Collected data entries
* * *
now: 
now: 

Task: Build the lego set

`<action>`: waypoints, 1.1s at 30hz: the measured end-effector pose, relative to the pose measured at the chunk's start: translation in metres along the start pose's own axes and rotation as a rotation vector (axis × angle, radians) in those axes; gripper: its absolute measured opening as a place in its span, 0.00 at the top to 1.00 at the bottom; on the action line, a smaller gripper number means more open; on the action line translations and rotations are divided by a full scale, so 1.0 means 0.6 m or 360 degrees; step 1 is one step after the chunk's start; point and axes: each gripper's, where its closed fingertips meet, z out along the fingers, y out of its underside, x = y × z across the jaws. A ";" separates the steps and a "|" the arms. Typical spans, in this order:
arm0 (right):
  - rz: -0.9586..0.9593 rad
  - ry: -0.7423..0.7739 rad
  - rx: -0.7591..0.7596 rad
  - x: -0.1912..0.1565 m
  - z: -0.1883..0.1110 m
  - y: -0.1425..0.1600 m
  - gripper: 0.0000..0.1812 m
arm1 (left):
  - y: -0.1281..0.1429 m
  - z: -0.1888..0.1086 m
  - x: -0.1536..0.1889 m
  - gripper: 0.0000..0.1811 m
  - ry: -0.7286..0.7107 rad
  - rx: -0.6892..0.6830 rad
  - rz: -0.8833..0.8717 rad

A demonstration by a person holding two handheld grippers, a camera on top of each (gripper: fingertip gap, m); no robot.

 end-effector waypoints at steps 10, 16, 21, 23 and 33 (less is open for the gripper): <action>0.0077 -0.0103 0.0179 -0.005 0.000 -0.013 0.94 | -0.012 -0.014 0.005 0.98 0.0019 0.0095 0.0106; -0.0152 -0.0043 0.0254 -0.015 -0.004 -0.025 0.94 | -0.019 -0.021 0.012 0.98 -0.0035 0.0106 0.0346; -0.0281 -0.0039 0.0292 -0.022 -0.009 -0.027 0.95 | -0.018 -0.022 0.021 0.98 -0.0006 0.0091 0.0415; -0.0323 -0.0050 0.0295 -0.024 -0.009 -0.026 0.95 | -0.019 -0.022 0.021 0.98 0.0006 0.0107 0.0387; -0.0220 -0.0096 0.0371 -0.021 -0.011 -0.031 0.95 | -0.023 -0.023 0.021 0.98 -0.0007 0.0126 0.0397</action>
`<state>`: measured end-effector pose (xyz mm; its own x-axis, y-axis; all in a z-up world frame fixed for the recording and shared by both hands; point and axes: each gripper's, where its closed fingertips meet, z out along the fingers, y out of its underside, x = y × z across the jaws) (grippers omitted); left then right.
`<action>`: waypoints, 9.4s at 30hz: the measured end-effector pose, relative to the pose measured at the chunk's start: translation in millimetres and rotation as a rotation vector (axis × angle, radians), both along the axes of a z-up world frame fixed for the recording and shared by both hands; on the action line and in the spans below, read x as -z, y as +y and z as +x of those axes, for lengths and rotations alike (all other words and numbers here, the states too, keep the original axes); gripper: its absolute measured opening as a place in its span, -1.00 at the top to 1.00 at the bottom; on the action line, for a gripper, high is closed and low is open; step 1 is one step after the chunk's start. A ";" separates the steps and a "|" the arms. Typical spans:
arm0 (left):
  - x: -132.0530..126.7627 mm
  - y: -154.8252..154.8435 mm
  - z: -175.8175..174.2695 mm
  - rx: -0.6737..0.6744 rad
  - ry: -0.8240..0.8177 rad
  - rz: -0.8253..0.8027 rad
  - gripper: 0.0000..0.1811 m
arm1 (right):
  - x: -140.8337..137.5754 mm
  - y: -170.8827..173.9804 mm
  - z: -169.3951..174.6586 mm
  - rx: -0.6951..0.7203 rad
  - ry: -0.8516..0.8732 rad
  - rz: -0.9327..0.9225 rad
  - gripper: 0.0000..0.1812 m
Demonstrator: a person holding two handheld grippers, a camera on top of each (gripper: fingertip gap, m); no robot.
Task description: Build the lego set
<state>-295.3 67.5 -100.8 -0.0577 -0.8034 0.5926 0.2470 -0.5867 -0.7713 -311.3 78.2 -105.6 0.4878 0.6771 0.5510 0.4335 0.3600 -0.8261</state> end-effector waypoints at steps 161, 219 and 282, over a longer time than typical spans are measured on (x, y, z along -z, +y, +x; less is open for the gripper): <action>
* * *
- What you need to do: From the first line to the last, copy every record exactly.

- Exercise response:
now: 
now: 

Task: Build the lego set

`<action>`: waypoints, 1.1s at 30hz: the measured end-effector pose, relative to the pose measured at the chunk's start: translation in metres along the start pose's own axes and rotation as a rotation vector (axis × angle, radians) in those axes; gripper: its absolute measured opening as a place in its span, 0.00 at the top to 1.00 at the bottom; on the action line, a smaller gripper number means more open; on the action line translations and rotations are divided by a full scale, so 1.0 means 0.6 m or 360 degrees; step 1 is one step after the chunk's start; point and axes: each gripper's, where its closed fingertips meet, z out along the fingers, y out of its underside, x = y × z across the jaws. A ";" separates the steps and a "|" the arms. Typical spans, in this order:
arm0 (right):
  - rz: -0.9586..0.9593 rad
  - ry: -0.7423..0.7739 rad
  - rx: -0.7591..0.7596 rad
  - x: -0.1912..0.1565 m
  - z: -0.1883..0.1110 m
  - y: -0.1425..0.1600 m
  - gripper: 0.0000..0.1812 m
arm1 (left):
  - y: -0.1281..0.1429 m
  - z: -0.1888..0.1086 m
  - x: -0.1536..0.1889 m
  - gripper: 0.0000..0.1811 m
  - ry: -0.7286..0.7107 rad
  - rx: -0.6892..0.6830 rad
  - rz: -0.8833..0.8717 rad

A demonstration by a person holding two handheld grippers, a camera on top of each (gripper: fingertip gap, m); no robot.

 end-effector waypoints at steps 10, 16, 21, 23 and 33 (less is open for the gripper): <action>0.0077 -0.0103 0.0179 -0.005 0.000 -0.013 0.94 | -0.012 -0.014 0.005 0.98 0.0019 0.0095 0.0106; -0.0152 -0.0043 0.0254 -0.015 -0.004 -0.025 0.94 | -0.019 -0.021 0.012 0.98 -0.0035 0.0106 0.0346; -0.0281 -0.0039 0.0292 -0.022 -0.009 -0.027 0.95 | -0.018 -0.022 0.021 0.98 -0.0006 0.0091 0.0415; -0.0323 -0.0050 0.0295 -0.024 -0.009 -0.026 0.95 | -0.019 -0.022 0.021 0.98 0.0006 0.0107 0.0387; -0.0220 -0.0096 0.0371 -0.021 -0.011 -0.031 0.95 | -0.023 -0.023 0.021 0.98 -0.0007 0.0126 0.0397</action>
`<state>`: measured end-effector pose (xyz mm; its own x-axis, y-axis; all in a z-up world frame fixed for the recording and shared by both hands; point and axes: each gripper's, where its closed fingertips meet, z out along the fingers, y out of its underside, x = y × z across the jaws) (grippers omitted); left then right.
`<action>`: waypoints, 9.4s at 30hz: the measured end-effector pose, relative to the pose measured at the chunk's start: translation in millimetres and rotation as a rotation vector (axis × angle, radians), both along the axes of a z-up world frame fixed for the recording and shared by both hands; on the action line and in the spans below, read x as -z, y as +y and z as +x of those axes, for lengths and rotations alike (all other words and numbers here, the states too, keep the original axes); gripper: its absolute measured opening as a place in its span, -1.00 at the top to 1.00 at the bottom; on the action line, for a gripper, high is closed and low is open; step 1 is one step after the chunk's start. A ";" separates the steps and a "|" the arms. Typical spans:
arm0 (left):
  - x: -132.0530..126.7627 mm
  - y: -154.8252..154.8435 mm
  - z: -175.8175..174.2695 mm
  - rx: -0.6737..0.6744 rad
  - ry: -0.8240..0.8177 rad
  - rz: -0.8253..0.8027 rad
  - gripper: 0.0000..0.1811 m
arm1 (right):
  - x: -140.8337..137.5754 mm
  - y: -170.8827..173.9804 mm
  - z: -169.3951..174.6586 mm
  - rx: -0.6951..0.7203 rad
  - ry: -0.8516..0.8732 rad
  - rz: -0.9327..0.9225 rad
  - gripper: 0.0000..0.1812 m
Demonstrator: a person holding two handheld grippers, a camera on top of each (gripper: fingertip gap, m); no robot.
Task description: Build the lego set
<state>-295.3 67.5 -100.8 -0.0577 -0.8034 0.5926 0.2470 -0.5867 -0.7713 -311.3 78.2 -105.6 0.4878 0.6771 0.5510 0.4335 0.3600 -0.8261</state> end-effector waypoints at steps 161, 219 and 282, over a longer time than typical spans are measured on (x, y, z along -z, +y, +x; less is open for the gripper): <action>

The exercise calls for nothing further.